§ WHAT TO WORK ON: Lines before the one containing "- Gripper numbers" are excluded; retype that line and all remaining lines of the material exactly.

***

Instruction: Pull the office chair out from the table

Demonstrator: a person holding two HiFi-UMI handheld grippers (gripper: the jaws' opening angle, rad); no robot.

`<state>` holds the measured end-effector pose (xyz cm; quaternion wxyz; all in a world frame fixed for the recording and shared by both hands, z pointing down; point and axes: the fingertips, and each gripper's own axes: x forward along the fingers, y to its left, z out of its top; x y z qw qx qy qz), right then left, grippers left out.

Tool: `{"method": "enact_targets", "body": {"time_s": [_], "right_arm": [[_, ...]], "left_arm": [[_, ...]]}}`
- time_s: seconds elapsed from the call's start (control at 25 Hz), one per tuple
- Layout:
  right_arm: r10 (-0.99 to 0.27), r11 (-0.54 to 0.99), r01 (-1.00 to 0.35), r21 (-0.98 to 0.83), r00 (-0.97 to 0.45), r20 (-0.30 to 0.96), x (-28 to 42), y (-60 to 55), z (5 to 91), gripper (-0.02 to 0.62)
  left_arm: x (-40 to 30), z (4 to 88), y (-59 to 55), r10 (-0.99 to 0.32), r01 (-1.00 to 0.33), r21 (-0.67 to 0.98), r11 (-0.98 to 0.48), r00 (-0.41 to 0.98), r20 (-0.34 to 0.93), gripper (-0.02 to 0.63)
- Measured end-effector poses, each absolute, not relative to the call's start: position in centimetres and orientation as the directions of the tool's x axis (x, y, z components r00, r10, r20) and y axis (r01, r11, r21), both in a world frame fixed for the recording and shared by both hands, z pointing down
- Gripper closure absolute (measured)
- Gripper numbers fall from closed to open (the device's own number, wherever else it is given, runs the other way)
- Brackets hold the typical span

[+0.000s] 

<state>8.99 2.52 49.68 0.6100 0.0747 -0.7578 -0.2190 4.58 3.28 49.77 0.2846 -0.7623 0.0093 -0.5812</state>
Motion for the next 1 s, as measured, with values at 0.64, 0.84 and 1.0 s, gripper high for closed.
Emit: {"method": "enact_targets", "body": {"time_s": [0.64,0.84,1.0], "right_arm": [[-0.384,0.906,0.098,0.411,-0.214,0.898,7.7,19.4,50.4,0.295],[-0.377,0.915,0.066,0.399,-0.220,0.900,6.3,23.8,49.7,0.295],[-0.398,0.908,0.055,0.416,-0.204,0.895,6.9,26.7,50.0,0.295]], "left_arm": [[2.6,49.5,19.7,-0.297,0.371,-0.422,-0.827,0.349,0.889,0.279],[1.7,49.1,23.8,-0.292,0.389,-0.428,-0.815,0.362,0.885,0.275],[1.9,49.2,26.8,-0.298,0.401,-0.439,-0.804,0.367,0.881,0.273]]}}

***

§ ANSWER SECTION:
- Gripper numbers fall from closed to open (the device's own number, wherever else it is given, runs the other way)
- Brackets hold the typical span

[+0.000s] 

<state>8.99 2.52 49.68 0.6100 0.0747 -0.7578 -0.2190 4.58 3.28 49.77 0.2846 -0.7623 0.0093 -0.5812</state>
Motion for the next 1 s, as measured, with values at 0.64, 0.84 and 1.0 s, gripper high for closed.
Emit: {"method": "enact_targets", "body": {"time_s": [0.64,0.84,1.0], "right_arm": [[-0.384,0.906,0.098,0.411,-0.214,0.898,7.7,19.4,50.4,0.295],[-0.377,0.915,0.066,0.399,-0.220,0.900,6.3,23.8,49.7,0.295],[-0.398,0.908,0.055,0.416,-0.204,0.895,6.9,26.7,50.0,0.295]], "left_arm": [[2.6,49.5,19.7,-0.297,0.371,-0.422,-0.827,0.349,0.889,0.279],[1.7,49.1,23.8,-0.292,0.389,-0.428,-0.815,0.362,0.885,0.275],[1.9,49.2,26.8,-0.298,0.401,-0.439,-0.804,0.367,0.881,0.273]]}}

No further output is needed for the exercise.